During my first night in Las Vegas, time had been subdued. It was now morning and I had not slept, had not even felt the slightest pull of drowsiness. Everything—my arrival, my baccarat victory, my memories, my golden whore—coexisted in a sharp, exhilarating present that refreshed itself over and over again. Everything in the room, from the artificially vermiculated furniture with ancien régime pretensions to my own abused but satisfied body, became joyful and vital presences that produced in me the sensation to which the subtlest saints and most cloddish heroes have testified: namely, the feeling of pure being and total pleasure.
It seemed I had finally managed a weaving of thought and action that left no room in the soul’s fabric for irony, self-parody, or any of the other impish, civilized reflections by which mortal life is divided, weakened, and kept in its place. It mattered not at all that what I had won was no fortune, or that what I had tupped was an infantile whore: I felt I had, at the beginning of my voyage, gambled and won a moment for myself in which I could, if need be, live forever without complaint.
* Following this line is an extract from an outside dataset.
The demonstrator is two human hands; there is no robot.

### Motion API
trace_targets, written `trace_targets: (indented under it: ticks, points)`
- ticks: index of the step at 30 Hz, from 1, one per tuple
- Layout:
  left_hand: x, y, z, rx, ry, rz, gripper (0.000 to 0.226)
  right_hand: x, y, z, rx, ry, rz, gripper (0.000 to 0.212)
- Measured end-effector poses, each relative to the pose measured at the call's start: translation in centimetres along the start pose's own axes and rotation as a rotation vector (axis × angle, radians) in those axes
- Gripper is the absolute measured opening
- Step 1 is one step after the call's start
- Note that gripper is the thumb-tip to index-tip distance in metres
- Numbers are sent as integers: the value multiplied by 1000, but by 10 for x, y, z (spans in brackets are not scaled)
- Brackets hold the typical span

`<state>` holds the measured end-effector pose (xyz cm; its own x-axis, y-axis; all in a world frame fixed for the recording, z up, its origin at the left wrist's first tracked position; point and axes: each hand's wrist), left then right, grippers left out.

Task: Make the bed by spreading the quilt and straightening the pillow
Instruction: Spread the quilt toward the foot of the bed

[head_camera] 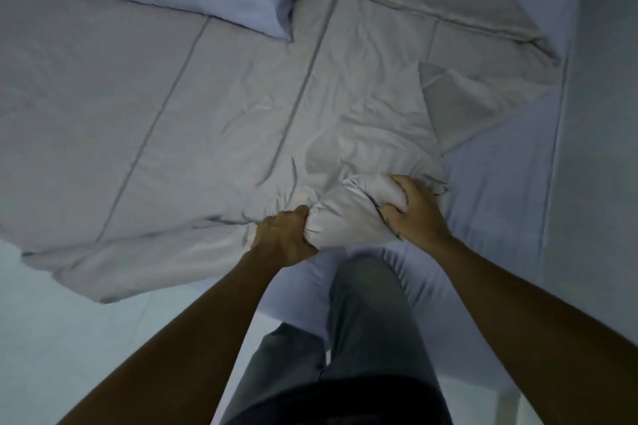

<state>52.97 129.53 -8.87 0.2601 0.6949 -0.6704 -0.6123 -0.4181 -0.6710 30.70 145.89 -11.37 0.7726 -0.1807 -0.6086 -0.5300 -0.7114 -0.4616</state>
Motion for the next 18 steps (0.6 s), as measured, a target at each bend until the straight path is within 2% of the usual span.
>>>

And this allowed me to sit quietly through the Las Vegas sunrise and feel, with atavistic exultation, that everything it revealed complemented me.
Still, I made myself grow sober. I had, after all, promised that I would not be a fundamentalist about gambling, that I would respect all of its formal intricacies. To win finally and decisively, of course, would mean a moment of uncalculated insight, an unexpected tolle et lude at a craps or card table. But even the most ardent rebel against analysis, which I am not, needs some form in which to put his spiritual explosions, some steps of humility whose order provides an outline for the spirit to follow, as rational progression comforts the mind in logical reflection.
I had chosen a rigid system of accounting as one of my spiritual disciplines, partly because I enjoyed setting down the equivalence in numbers of all the complex twists in a night of gambling, and partly because a plain record of arithmetical truths keeps one from rounding off wins and losses, from slipping into imagined sums that exist only in the conditional modes of recollection. I took…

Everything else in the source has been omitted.